E’ vero, molto eroica e coraggiosa, ma spesso, molto sola. Fortunatamente le nostre innumerevoli diversità ci permettono di vivere ogni evento con una percezione squisitamente soggettiva e personale. Ecco perché non tutte le mamme hanno vissuto questa solitudine. Io, come BisMamma BisCesarizzata, mi sono sentita sola e questa sensazione ha lasciato in me una cicatrice non solo sulla pancia, ma anche sul cuore.

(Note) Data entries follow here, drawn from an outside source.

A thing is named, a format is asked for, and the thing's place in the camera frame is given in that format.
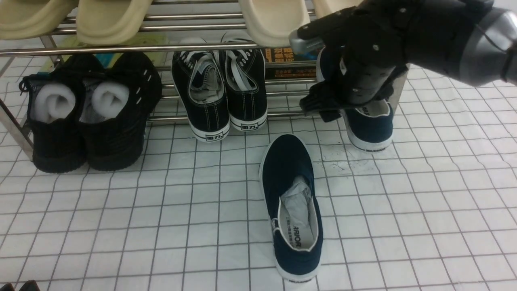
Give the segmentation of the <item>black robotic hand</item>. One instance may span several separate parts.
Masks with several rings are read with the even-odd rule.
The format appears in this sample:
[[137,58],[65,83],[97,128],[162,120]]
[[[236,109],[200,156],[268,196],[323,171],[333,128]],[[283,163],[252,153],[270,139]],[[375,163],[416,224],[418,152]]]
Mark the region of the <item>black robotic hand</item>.
[[375,100],[394,71],[407,64],[467,82],[462,58],[492,12],[492,0],[364,0],[302,25],[290,34],[292,50],[336,51],[346,70],[310,89],[301,110],[334,121],[341,110]]

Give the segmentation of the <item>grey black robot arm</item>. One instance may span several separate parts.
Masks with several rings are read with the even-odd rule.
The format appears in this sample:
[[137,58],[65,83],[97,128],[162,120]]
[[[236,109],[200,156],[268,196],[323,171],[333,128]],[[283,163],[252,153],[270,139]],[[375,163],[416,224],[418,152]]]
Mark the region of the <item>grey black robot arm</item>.
[[501,80],[517,84],[516,14],[494,7],[473,26],[460,58],[458,80],[480,86]]

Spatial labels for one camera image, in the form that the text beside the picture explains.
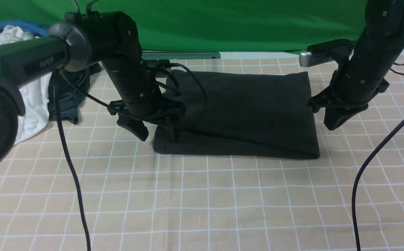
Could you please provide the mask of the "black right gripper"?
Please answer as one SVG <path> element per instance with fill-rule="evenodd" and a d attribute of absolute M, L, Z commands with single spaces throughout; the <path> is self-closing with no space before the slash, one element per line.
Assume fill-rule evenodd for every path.
<path fill-rule="evenodd" d="M 390 86 L 383 78 L 363 78 L 352 70 L 335 70 L 330 85 L 311 97 L 308 107 L 314 113 L 326 108 L 324 125 L 333 131 L 356 114 L 368 109 L 368 103 Z"/>

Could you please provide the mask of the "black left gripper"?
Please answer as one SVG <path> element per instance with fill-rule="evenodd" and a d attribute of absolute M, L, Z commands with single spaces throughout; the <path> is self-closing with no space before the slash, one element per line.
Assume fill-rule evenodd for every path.
<path fill-rule="evenodd" d="M 175 128 L 186 113 L 186 106 L 166 97 L 127 103 L 116 100 L 109 103 L 107 110 L 111 115 L 118 115 L 117 125 L 128 130 L 144 142 L 149 131 L 143 121 L 159 125 L 171 142 L 178 140 L 179 129 Z"/>

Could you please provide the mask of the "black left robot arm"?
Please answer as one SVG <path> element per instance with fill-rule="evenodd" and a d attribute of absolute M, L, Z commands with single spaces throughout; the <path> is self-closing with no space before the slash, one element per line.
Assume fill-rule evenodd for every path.
<path fill-rule="evenodd" d="M 117 124 L 144 141 L 143 122 L 165 130 L 180 128 L 186 111 L 181 102 L 166 98 L 155 80 L 155 71 L 142 60 L 135 21 L 123 12 L 87 15 L 66 13 L 47 36 L 0 45 L 0 162 L 11 151 L 18 130 L 18 116 L 25 115 L 19 89 L 54 70 L 77 72 L 101 62 L 121 100 L 108 107 L 118 114 Z"/>

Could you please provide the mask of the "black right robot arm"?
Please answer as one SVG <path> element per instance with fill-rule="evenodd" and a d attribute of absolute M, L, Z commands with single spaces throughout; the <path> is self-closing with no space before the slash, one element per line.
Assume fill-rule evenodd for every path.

E allora mi sono chiesta che significato ha un taglio cesareo per la donna che lo vive? Quali sono le emozioni che accompagnano quel taglio sulla nostra pancia? Come accogliere gli sguardi, spesso delusi e mortificati, delle donne che seguo durante i corsi di accompagnamento alla nascita? Come sostenere quelle emozioni “di cicatrice” che vivo ogni volta che incrocio quelli sguardi? Quante domande e quante risposte silenziosamente rumorose.

Iniziamo dalla nostra pelle, un confine che separa dall’esterno, e mette in comunicazione con l’interno. La cicatrice sul passaggio del nostro bambino riveste quel confine come un sigillo, per diventare segno distintivo del nostro divenire madre. Questo vissuto di passività spesso influenza l’armonia dell’incontro attraverso l’espressione della rabbia e della delusione e la memoria di questo vissuto si concretizza nella cicatrice.

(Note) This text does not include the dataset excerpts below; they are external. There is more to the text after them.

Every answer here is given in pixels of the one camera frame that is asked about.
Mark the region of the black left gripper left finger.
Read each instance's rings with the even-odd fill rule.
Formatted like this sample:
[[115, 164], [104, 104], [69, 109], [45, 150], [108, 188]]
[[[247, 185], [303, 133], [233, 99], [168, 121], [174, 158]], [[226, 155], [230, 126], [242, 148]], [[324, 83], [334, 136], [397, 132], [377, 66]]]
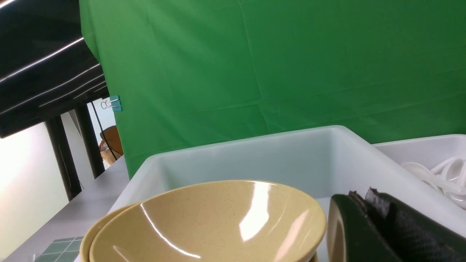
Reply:
[[327, 222], [330, 262], [399, 262], [401, 259], [380, 234], [368, 206], [358, 194], [331, 197]]

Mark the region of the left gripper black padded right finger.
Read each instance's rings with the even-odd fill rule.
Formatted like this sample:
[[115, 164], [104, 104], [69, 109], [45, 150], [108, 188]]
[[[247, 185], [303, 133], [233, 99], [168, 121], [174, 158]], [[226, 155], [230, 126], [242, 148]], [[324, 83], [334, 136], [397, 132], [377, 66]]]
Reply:
[[349, 192], [376, 232], [404, 262], [464, 262], [465, 237], [403, 201], [374, 188], [365, 197]]

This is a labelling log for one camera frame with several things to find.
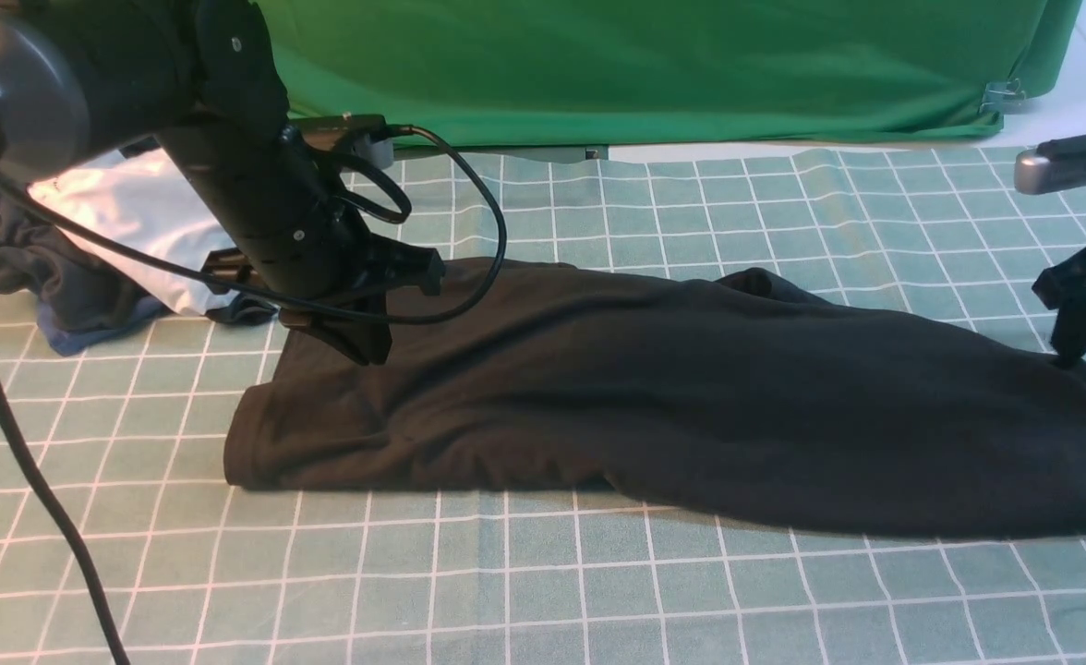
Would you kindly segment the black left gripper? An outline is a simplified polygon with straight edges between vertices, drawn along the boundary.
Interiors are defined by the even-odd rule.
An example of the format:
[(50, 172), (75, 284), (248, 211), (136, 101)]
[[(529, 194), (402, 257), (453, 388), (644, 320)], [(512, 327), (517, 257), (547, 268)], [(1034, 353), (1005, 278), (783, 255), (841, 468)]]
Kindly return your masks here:
[(390, 357), (388, 292), (440, 294), (438, 251), (374, 235), (362, 219), (400, 224), (412, 211), (377, 165), (312, 149), (290, 126), (256, 139), (227, 121), (193, 120), (155, 138), (272, 297), (311, 315), (308, 335), (358, 366)]

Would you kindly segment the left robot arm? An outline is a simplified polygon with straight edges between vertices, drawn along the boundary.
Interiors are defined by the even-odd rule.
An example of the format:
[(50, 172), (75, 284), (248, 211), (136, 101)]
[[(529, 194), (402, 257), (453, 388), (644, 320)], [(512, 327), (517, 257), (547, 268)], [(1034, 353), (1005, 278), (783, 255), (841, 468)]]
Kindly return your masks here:
[(386, 294), (437, 294), (430, 249), (380, 238), (408, 197), (382, 170), (379, 115), (289, 118), (252, 1), (0, 1), (0, 176), (31, 184), (154, 138), (232, 248), (201, 260), (220, 291), (256, 287), (285, 327), (382, 365)]

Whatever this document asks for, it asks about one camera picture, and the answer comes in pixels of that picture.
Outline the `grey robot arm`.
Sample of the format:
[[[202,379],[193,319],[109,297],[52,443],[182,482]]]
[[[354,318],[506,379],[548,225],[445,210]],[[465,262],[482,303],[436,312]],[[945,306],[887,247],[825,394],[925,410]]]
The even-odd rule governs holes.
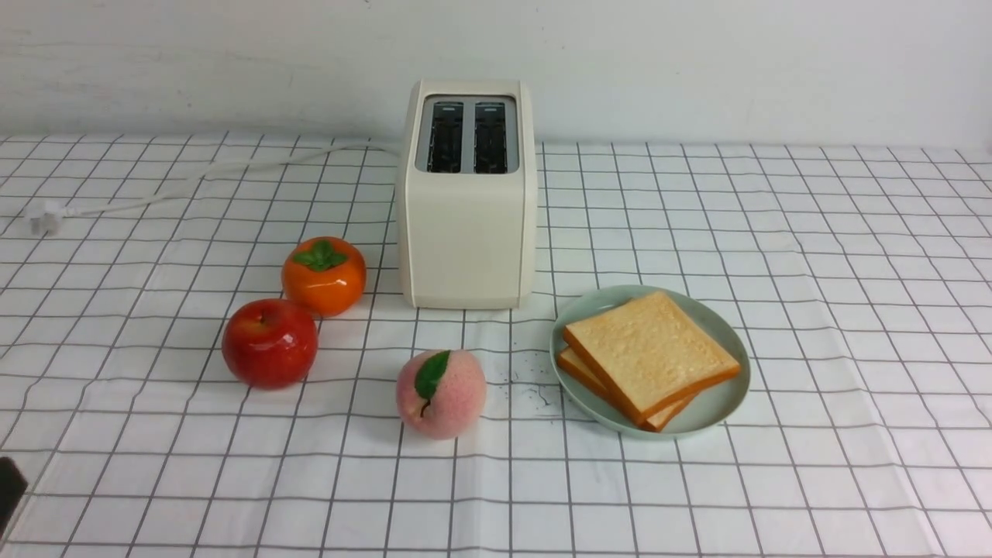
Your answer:
[[[27,491],[28,480],[14,459],[0,459],[0,533],[4,536]]]

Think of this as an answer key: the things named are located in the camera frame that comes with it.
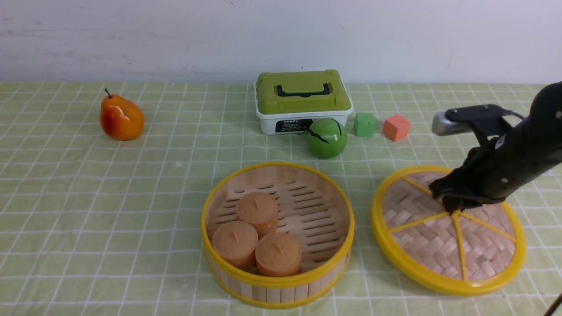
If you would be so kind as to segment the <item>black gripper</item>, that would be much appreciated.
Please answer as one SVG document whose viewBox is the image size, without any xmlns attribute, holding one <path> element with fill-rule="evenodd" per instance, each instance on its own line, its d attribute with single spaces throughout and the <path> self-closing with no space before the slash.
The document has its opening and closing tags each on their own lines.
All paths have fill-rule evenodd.
<svg viewBox="0 0 562 316">
<path fill-rule="evenodd" d="M 449 214 L 504 202 L 510 188 L 493 169 L 493 147 L 475 147 L 463 164 L 428 186 L 433 199 L 441 199 Z"/>
</svg>

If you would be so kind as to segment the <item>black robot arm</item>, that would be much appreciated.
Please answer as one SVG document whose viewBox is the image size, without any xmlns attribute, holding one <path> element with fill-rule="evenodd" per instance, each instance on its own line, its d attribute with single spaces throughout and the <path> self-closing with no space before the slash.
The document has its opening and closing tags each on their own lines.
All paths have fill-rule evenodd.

Il rituale del taglio sul nostro corpo è condiviso con “altri”, in un contesto che ha poco di familiare e rassicurante e molto di “operatorio”. Ci si ritrova sole, su un lettino anonimo con le braccia, culla naturale per accogliere, inevitabilmente legate in una immobilità che stride con il concetto di movimento e di vita. E in questa immobilità subìta i nostri sensi si amplificano, i nostri occhi cercano un incrocio di sguardi nutrienti, le nostre orecchie captano qualsiasi parola sussurrata, il nostro olfatto anestetizzato dall’odore di una sala operatoria lascia una traccia indelebile nella nostra memoria olfattiva e le informazioni sensoriali percepite sulla nostra pelle si trasformano in un “sentirsi” funzionalmente svuotate ed eccezionalmente così sveglie da ricordare.
E poi l’incontro, il pianto liberatorio di un bimbo spesso non ancora pronto a lasciare quell’utero così caldo, il bacio, quel con-tatto tanto sognato e la chiusura di quel varco, spiraglio di una femminilità incisa.
Ripensandoci, percepisco ancora il sapore di quella solitudine, ma anche la forza e il coraggio di “esserci”, in quel parto e in quell’incontro. Il nostro parto cesareo ci appartiene, fa parte di noi come la cicatrice che ricorda quel momento, unico e irripetibile, perché portatore di vita.
Accarezziamo la nostra cicatrice, portatrice sana di una maternità consapevolmente vissuta e non subìta.